しかし意外にも、ロジェはサラリと教えてくれた。
「ナマコです」
クロエは目を点にする。
「ナマコ・・・・・・って何?」
「知りませんか?黒くてヌメっとしてます」
「それ、生き物なの?もしかして虫?」
「一応生き物ですよ。虫ではないです」
「どこに居るの?」
「海ですね。潮が引いた岩場とかにゴロゴロ転がってます」
「転がってるの!?」
黒くてヌメっとしたしたものが海に転がってるだと。そんなもの見たことがない。というか今の話を聞いているだけで見たくない。
(・・・・・・あれ?会話が続いてる)
相変わらず無表情ではあるが、ロジェは至極真面目に答えてくれていた。ここまで会話が弾んだ(?)のは初めてかもしれない。ロジェの後ろに居たゲルトも予想外の展開に驚いているようだった。
(よし、このまま良い感じに仲良くなって───)
と、意気込んだ時だった。こういう時に限って予測不能の事態が起こるのだ。
「誰かと思ったらクロエじゃないか!」
「チッ」
割り込んで来た声に思わず舌打ちしてしまった。城に居て、こういう空気が読めない人間には心当たりがある。

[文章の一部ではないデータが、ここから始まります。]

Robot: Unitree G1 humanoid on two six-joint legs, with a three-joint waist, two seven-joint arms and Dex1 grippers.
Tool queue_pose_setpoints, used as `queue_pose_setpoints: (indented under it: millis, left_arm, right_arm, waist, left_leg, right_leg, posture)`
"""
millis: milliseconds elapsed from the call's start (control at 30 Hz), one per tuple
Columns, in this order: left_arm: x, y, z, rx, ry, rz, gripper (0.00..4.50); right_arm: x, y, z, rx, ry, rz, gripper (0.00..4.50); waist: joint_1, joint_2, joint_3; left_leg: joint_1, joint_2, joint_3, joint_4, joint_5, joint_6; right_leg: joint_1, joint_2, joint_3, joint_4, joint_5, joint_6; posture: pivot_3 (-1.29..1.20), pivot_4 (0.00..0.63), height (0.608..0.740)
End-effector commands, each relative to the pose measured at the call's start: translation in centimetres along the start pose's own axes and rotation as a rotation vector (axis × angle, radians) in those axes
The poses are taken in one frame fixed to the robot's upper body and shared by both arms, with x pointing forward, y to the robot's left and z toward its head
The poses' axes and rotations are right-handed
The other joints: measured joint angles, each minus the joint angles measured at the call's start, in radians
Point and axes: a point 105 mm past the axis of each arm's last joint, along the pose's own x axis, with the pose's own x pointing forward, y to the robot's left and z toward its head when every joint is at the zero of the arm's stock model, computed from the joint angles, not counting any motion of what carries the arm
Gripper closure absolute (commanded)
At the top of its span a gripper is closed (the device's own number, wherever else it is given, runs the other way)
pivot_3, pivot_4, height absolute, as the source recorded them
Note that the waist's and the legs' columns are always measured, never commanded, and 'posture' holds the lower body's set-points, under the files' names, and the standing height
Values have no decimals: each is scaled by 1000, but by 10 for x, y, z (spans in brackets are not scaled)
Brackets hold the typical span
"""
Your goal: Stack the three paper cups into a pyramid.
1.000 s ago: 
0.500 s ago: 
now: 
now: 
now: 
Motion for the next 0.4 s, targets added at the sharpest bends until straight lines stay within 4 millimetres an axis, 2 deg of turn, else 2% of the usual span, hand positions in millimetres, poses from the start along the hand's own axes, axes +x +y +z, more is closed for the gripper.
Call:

振り返るとそこにはユーグ王子がショックそうな顔でクロエを見つめていた。
「今なんで舌打ちした!?」
「いえ、なんでもありません王子」
ついこの前までこの男の妻の座を狙っていたはずなのに、今この状況では邪魔でしかない。というか全く未練が無いことに自分で驚いた。やはりあの頃の自分は少しおかしかったのだ。